Task prompt: Please repeat, exactly and without pictures, the lines of the entries below that run from the one containing "(371, 369): 1.36" through the one containing "Coarse 3-D masks.".

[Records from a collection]
____
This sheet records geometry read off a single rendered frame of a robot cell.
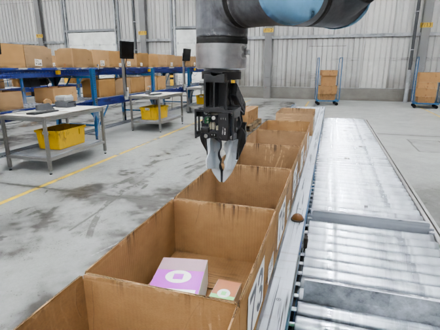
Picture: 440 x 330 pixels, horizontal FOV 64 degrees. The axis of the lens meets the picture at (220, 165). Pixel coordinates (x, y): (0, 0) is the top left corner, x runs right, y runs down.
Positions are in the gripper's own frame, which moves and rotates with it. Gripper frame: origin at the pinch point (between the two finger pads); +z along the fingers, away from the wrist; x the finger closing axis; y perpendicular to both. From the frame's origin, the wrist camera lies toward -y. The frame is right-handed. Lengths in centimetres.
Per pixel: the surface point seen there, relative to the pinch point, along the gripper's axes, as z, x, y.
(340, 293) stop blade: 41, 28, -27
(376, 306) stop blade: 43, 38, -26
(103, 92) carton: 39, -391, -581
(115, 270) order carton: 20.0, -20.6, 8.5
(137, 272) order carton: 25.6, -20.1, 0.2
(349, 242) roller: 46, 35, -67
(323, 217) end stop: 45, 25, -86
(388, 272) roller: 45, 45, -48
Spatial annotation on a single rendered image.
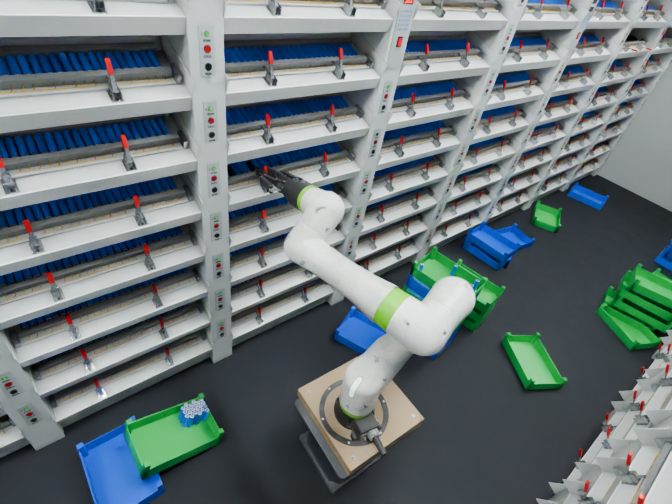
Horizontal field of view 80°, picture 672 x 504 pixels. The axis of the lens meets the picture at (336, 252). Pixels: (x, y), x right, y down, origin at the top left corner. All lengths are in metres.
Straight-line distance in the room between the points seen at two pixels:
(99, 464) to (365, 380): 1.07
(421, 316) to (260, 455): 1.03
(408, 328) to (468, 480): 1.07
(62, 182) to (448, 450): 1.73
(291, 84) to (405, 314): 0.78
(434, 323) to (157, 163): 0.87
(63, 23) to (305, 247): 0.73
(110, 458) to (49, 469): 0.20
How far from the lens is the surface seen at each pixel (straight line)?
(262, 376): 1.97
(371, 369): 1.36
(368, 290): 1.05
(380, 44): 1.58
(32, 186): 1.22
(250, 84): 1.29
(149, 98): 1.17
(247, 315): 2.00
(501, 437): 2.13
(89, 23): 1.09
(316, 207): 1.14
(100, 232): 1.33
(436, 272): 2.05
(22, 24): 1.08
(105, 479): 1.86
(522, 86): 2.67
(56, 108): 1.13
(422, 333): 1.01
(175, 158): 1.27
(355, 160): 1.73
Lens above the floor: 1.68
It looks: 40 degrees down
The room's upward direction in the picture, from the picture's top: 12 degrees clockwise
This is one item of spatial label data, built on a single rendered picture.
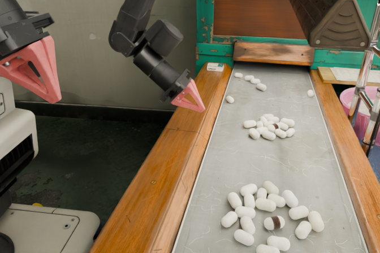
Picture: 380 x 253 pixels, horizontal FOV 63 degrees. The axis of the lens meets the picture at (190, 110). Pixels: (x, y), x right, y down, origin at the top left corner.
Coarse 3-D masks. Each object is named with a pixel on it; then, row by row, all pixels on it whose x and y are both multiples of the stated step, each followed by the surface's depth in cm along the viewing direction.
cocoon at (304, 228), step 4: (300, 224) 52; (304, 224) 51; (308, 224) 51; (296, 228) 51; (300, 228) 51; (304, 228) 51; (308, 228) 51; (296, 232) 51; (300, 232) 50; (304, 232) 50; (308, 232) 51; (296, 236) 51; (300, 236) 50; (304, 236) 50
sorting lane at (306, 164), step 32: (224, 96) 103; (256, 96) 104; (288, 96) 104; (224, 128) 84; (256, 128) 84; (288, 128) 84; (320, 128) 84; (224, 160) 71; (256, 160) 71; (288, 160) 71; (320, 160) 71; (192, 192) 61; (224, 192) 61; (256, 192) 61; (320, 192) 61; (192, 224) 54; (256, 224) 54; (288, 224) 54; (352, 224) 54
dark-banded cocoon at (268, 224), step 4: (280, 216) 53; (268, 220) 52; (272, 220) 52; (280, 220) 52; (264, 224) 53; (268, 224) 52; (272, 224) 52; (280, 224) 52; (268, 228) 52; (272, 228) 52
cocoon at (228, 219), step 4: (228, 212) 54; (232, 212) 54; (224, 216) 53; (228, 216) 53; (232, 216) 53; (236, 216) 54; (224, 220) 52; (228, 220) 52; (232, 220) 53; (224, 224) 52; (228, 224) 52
____
Answer for this exercise:
(371, 369): 1.36
(368, 290): 1.05
(380, 44): 1.58
(32, 186): 1.22
(250, 84): 1.29
(149, 98): 1.17
(247, 315): 2.00
(501, 437): 2.13
(89, 23): 1.09
(316, 207): 1.14
(100, 232): 1.33
(436, 272): 2.05
(22, 24): 1.08
(105, 479): 1.86
(522, 86): 2.67
(56, 108): 1.13
(422, 333): 1.01
(175, 158): 1.27
(355, 160): 1.73
Lens above the floor: 1.68
It looks: 40 degrees down
The room's upward direction in the picture, from the picture's top: 12 degrees clockwise
This is one item of spatial label data, built on a single rendered picture.
Picture: 380 x 253 pixels, horizontal FOV 63 degrees. The axis of the lens meets the picture at (190, 110). Pixels: (x, y), x right, y down, origin at the top left corner.
Coarse 3-D masks. Each object is named with a pixel on it; then, row by row, all pixels on it whose x and y are both multiples of the stated step, each followed by the surface's depth in cm along the viewing direction.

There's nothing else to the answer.